EXERCISE:
The records below hold a stretch from the line with "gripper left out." through the line with "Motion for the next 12"; return exactly those lines, ends included, and nothing more.

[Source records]
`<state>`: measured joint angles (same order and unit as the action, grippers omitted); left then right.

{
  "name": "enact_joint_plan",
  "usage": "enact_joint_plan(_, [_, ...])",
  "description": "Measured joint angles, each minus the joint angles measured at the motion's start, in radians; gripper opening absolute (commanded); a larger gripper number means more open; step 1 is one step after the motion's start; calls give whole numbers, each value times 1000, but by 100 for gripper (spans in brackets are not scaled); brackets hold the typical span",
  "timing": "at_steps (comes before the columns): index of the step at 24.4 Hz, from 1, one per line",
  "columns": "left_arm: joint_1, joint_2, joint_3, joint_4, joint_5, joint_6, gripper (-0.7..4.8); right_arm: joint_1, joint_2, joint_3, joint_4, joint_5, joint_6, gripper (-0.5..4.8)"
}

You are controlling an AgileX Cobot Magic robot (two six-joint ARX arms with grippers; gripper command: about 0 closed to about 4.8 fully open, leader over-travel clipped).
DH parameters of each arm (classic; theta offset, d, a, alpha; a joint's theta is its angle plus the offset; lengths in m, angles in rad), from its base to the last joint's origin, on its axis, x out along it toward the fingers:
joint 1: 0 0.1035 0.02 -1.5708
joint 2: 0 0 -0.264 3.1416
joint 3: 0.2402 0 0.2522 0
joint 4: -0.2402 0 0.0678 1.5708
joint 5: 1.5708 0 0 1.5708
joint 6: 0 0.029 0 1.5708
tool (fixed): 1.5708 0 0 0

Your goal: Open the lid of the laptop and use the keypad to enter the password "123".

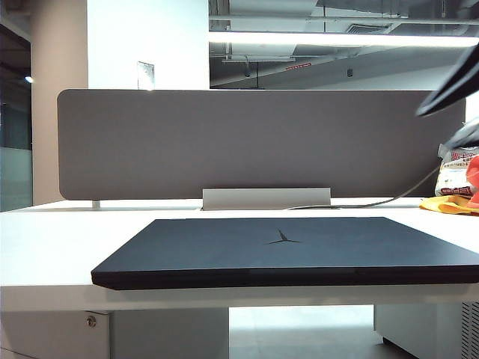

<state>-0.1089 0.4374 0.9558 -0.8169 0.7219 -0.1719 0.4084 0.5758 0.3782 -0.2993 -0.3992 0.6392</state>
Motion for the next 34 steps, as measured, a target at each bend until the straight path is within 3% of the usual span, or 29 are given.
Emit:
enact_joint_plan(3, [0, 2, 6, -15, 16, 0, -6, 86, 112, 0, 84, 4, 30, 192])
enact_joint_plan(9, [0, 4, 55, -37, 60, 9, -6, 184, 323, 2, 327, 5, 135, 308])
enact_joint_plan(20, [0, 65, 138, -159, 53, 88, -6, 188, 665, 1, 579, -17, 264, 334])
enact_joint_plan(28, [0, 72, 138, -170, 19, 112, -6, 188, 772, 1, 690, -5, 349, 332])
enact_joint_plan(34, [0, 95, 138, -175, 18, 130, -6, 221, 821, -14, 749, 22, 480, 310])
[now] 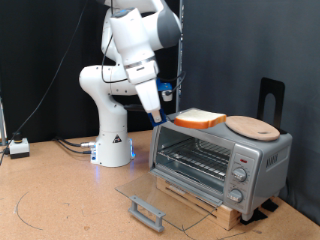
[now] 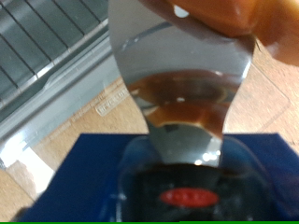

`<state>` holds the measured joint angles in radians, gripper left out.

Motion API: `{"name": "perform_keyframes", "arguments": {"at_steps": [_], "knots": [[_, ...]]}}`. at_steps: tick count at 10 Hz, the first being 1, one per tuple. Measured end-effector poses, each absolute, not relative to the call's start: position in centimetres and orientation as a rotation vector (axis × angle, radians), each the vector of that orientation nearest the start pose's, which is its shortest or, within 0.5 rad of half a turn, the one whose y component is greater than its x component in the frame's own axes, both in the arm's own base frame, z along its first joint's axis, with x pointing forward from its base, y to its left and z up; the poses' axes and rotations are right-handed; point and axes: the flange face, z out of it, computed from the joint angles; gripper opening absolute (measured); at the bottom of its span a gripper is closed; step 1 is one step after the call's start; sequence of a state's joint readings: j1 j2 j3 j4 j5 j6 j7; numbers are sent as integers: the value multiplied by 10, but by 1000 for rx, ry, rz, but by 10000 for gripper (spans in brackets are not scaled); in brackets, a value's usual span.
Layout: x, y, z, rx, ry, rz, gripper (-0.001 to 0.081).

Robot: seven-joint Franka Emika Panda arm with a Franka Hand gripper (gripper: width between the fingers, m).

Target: Make a piece of toast with the oven

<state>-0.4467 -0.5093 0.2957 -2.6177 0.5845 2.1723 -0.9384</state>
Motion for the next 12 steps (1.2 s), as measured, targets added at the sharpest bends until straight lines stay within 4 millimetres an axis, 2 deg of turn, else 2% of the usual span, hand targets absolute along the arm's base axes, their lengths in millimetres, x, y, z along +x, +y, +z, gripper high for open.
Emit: {"name": "perform_keyframes", "arguments": {"at_steps": [5,7,9,12], "knots": [[367,-114,418,-2805,-628,-361,395],[360,-138,418,-2820,-552,-389,395],[359,-135,415,-2798,-612,-395,395],[351,-131,387,-2773,-762,-385,395]]}}
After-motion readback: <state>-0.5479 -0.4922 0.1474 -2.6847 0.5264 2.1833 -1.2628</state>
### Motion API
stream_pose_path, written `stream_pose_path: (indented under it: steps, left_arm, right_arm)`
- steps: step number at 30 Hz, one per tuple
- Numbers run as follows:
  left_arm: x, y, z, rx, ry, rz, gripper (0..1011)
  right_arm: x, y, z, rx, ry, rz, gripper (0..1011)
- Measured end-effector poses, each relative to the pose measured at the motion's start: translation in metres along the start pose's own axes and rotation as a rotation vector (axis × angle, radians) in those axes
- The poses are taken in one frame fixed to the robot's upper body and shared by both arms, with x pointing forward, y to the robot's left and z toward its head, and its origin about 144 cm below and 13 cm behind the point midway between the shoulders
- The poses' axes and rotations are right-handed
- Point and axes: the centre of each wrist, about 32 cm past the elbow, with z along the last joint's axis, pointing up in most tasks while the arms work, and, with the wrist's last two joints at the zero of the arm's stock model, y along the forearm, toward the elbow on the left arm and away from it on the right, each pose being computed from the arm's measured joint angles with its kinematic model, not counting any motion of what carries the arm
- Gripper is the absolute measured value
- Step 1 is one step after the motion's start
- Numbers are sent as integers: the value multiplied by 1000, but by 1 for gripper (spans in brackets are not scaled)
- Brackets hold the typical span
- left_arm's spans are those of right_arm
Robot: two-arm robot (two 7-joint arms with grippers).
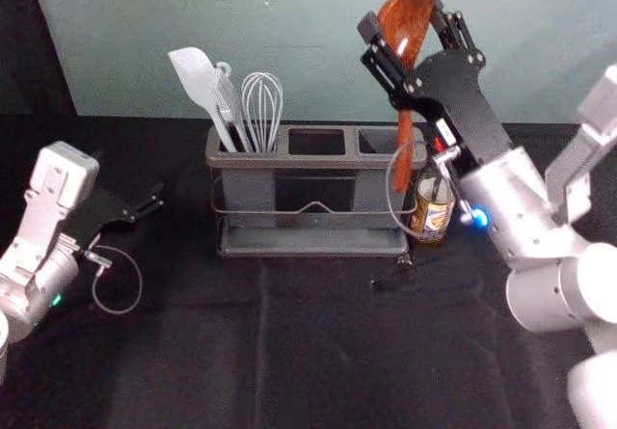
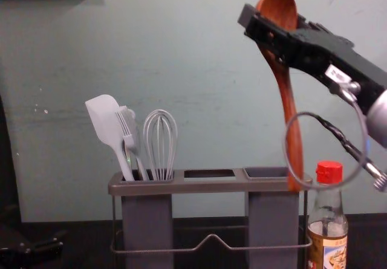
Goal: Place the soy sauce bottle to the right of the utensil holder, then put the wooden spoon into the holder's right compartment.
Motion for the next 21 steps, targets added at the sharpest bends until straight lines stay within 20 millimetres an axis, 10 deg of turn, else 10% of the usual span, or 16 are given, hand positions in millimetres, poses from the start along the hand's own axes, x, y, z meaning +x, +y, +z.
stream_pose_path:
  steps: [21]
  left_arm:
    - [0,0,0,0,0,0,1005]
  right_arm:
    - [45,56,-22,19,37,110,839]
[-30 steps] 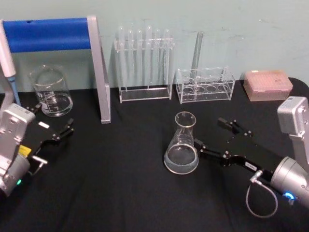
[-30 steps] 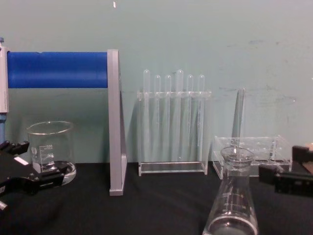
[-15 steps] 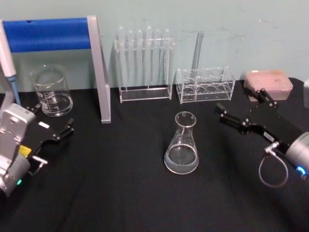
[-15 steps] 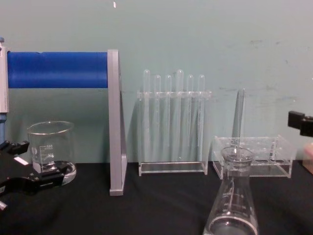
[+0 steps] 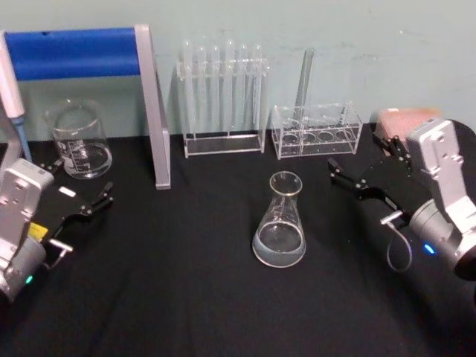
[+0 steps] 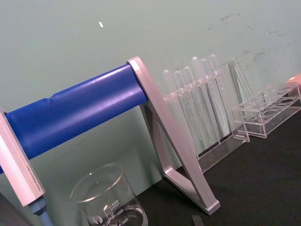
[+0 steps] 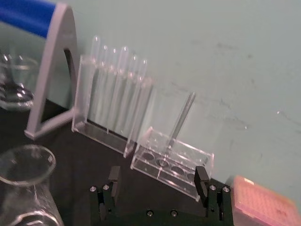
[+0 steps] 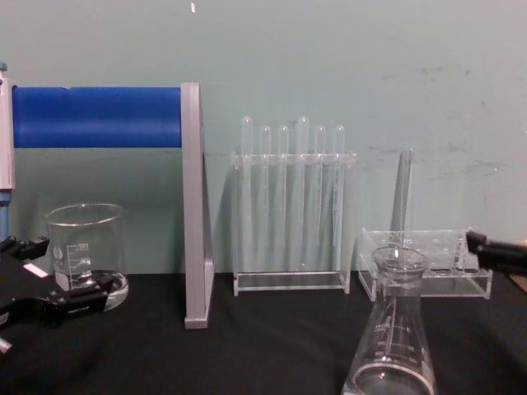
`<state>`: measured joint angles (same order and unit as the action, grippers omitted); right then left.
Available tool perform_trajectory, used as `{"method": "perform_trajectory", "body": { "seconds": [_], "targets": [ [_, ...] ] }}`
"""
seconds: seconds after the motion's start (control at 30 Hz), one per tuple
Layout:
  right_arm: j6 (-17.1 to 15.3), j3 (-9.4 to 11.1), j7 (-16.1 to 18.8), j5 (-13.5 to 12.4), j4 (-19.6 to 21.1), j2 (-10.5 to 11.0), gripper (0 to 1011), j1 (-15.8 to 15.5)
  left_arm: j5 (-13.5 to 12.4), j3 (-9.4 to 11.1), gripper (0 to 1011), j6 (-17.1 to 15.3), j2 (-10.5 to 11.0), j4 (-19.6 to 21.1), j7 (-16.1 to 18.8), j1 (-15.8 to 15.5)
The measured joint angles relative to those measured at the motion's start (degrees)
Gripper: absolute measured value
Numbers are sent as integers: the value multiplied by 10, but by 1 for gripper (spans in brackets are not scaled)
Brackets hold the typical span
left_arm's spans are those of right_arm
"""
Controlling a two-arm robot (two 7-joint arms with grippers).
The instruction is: Grasp the erlenmeyer flask with one hand, shake it three times, then place it back.
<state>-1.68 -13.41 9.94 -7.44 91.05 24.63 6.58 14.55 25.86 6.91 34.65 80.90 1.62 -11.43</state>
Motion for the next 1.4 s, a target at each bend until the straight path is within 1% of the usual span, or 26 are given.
{"method": "perform_trajectory", "body": {
  "seconds": [0.1,0.2,0.23,0.37,0.5,0.77,1.4],
  "targets": [
    [5,-6,-3,19,-21,-6,1002,8,0,0,1001,0,0,0,0,0],
    [10,-10,-6,32,-33,-9,1002,11,0,0,1001,0,0,0,0,0],
    [13,-12,-7,41,-40,-11,1003,13,0,0,1001,0,0,0,0,0],
    [19,-16,-10,62,-52,-13,1002,15,0,0,1001,0,0,0,0,0],
    [23,-17,-10,78,-59,-16,1002,16,0,0,1001,0,0,0,0,0],
    [24,-10,-7,92,-61,-19,1002,13,0,0,1001,0,0,0,0,0],
    [24,-11,-6,90,-60,-18,1002,13,0,0,1001,0,0,0,0,0]
  ]
}}
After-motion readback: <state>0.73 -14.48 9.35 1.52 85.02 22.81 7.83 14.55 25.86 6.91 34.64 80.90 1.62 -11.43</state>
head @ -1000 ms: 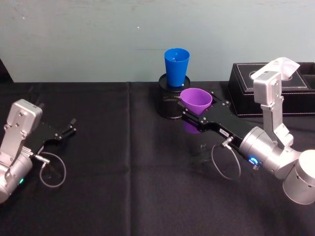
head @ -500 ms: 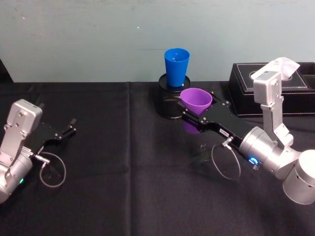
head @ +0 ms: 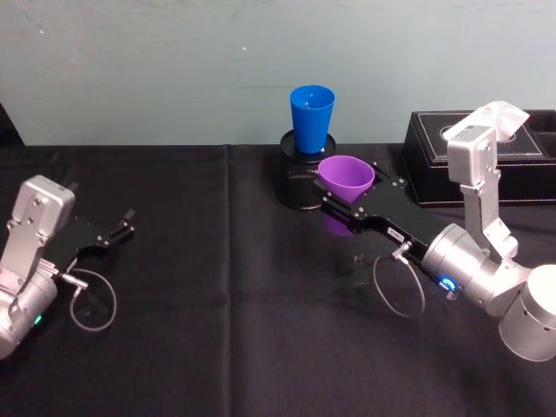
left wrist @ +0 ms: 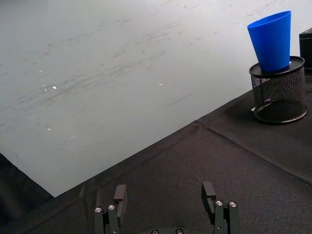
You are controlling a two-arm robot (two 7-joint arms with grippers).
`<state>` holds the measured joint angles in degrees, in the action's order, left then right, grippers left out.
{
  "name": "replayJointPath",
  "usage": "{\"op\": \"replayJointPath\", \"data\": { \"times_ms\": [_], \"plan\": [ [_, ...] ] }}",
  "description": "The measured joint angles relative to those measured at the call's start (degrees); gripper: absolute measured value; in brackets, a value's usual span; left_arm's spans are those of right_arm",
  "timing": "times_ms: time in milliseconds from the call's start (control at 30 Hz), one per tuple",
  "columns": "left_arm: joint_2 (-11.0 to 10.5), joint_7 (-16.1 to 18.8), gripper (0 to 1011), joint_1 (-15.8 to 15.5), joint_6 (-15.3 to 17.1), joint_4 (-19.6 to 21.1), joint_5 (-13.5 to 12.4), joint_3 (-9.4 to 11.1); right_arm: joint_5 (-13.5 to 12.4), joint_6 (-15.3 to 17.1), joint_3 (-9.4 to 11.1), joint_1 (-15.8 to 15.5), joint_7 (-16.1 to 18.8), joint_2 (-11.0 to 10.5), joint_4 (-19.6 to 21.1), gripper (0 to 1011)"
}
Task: Pick up one cup with a gripper and tap it against the other cup.
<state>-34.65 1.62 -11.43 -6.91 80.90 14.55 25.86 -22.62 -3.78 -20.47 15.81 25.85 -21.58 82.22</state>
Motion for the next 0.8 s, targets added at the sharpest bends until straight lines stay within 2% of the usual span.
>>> {"op": "replayJointPath", "data": {
  "times_ms": [133, 267, 367, 500, 800],
  "plan": [
    [0.00, 0.00, 1000, 0.00, 0.00, 0.00, 0.00, 0.00, 0.00, 0.00, 0.00, 0.00, 0.00, 0.00, 0.00, 744],
    [0.00, 0.00, 1000, 0.00, 0.00, 0.00, 0.01, 0.00, -0.25, 1.19, 0.21, -0.23, -0.17, -0.10, 3.23, 744],
    [0.00, 0.00, 1000, 0.00, 0.00, 0.00, 0.01, 0.00, -0.37, 1.56, 0.21, 0.09, -0.39, 0.14, 3.73, 744],
    [0.00, 0.00, 1000, 0.01, 0.00, 0.00, 0.00, 0.00, -0.51, 1.60, -0.03, 1.65, -0.46, 1.08, 2.44, 744],
    [0.00, 0.00, 1000, 0.00, 0.00, 0.00, 0.01, 0.00, 0.28, 2.19, -1.76, 7.22, -0.46, 4.03, -4.86, 746]
  ]
}}
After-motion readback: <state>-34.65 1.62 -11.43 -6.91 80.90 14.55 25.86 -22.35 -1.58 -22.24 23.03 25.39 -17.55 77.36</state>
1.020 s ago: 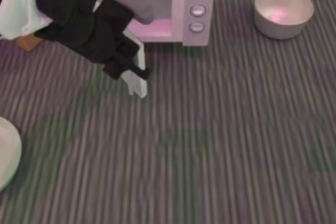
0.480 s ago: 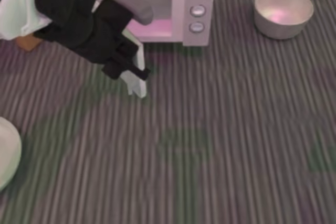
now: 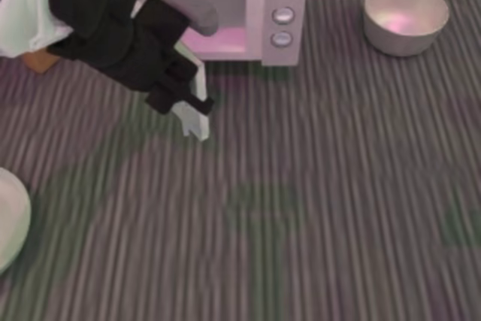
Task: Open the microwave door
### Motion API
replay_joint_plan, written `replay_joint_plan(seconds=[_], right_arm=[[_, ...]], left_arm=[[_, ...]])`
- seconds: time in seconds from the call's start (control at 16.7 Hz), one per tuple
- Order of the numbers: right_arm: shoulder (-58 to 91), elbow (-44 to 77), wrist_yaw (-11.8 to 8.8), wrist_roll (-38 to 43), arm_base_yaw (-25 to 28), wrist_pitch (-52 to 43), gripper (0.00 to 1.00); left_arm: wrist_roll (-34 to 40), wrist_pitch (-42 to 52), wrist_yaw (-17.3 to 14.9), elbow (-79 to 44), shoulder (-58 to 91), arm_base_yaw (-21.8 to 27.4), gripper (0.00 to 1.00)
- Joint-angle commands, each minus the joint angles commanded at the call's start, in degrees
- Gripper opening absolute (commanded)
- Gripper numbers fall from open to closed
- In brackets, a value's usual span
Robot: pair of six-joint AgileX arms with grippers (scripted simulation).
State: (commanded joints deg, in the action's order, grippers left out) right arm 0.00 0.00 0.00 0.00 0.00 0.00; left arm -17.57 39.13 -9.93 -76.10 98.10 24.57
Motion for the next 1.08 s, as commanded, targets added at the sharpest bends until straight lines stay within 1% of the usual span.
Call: replay_joint_plan(seconds=[0.48, 0.6, 1.08], right_arm=[[0.0, 0.0, 0.0, 0.0, 0.0, 0.0, 1.00], [0.0, 0.0, 0.0, 0.0, 0.0, 0.0, 1.00], [0.0, 0.0, 0.0, 0.0, 0.0, 0.0, 1.00]], left_arm=[[0.0, 0.0, 0.0, 0.0, 0.0, 0.0, 0.00], [0.0, 0.0, -0.4, 0.0, 0.0, 0.2, 0.00], [-9.2, 2.0, -4.8, 1.8, -1.8, -3.7, 0.00]])
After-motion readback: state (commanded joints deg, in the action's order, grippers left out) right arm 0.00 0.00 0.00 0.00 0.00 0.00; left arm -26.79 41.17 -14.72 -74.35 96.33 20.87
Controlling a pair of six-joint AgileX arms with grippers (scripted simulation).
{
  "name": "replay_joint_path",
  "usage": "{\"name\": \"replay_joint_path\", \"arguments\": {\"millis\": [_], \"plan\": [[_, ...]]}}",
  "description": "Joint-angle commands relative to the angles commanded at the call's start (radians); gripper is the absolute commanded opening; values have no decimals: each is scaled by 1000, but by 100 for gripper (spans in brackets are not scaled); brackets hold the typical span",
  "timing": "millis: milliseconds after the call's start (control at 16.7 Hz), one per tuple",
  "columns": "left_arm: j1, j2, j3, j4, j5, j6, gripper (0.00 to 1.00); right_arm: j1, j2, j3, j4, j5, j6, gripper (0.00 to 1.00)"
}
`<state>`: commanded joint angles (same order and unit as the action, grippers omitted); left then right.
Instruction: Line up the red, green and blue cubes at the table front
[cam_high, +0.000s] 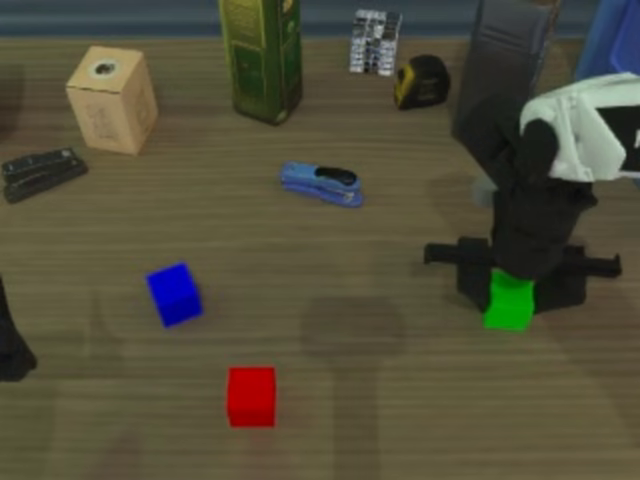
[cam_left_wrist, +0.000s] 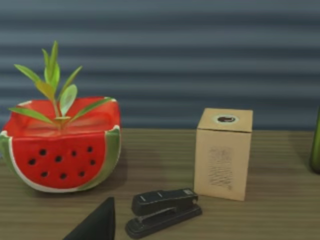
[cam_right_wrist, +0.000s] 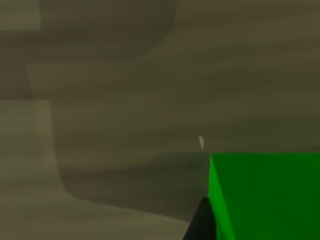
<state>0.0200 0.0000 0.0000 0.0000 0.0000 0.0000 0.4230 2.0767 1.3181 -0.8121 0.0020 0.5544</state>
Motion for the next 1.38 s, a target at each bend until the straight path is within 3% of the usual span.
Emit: {"name": "replay_joint_path", "arguments": {"millis": [300, 720, 1080, 1380], "plan": [[0, 0, 0, 0, 0, 0, 100, -1, -20, 16, -24, 7, -3, 0], [0, 0, 0, 0, 0, 0, 100, 5, -102, 145, -243, 6, -5, 0], [0, 0, 0, 0, 0, 0, 100, 3, -108, 156, -257, 5, -3, 0], [0, 0, 0, 0, 0, 0, 100, 160, -89, 206, -294, 7, 121, 0]]}}
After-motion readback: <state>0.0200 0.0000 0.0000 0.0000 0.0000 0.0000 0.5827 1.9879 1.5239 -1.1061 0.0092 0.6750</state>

ANSWER SECTION:
`<state>` holds the measured joint angles in radians, gripper left out.

Motion API: `{"name": "perform_keyframes", "arguments": {"at_steps": [_], "knots": [[_, ...]]}}`. at_steps: tick count at 10 Hz, the first being 1, one per tuple. Measured end-effector poses, each absolute, not relative to the call's start: position in centimetres and orientation as a rotation vector (axis × angle, radians), each the vector of that orientation nearest the start pose's, which is its shortest or, within 0.5 rad of half a turn, the one whose y component is greater than its x component in the frame's own axes, both in the arm's own base frame, z along its first joint's axis, with x pointing forward from its base, y to its left and z up; the poses' axes and rotations are right-handed; point and axes: the flange face, z out of it, computed from the joint angles; gripper opening absolute (measured); at the bottom of its span a gripper is closed; step 1 is one step after the call's start; sequence of a state's joint readings: j1 j2 j3 j4 j5 j6 j7; numbers are sent as integers: the value multiplied by 10, but by 1000 for rx, ry, rz, but by 10000 for gripper (spans in brackets are not scaled); in brackets, a value's usual span.
Layout: x, y, z, rx, ry, rz, gripper (-0.001 to 0.081).

Robot: seven-joint Franka Emika Panda arm with a Franka Hand gripper (gripper: width between the fingers, m).

Target: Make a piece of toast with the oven

<state>-0.4467 -0.5093 0.2957 -2.6177 0.5845 2.1723 -0.9384</state>
Motion for the next 12 steps (1.2 s), as measured, targets added at the sharpest bends until straight lines stay within 4 millimetres an axis, 2 deg of turn, else 2% of the usual span, hand targets absolute along the arm's base axes, their lengths in millimetres, x, y, z along +x, +y, +z, gripper high for open.

This answer is now finished.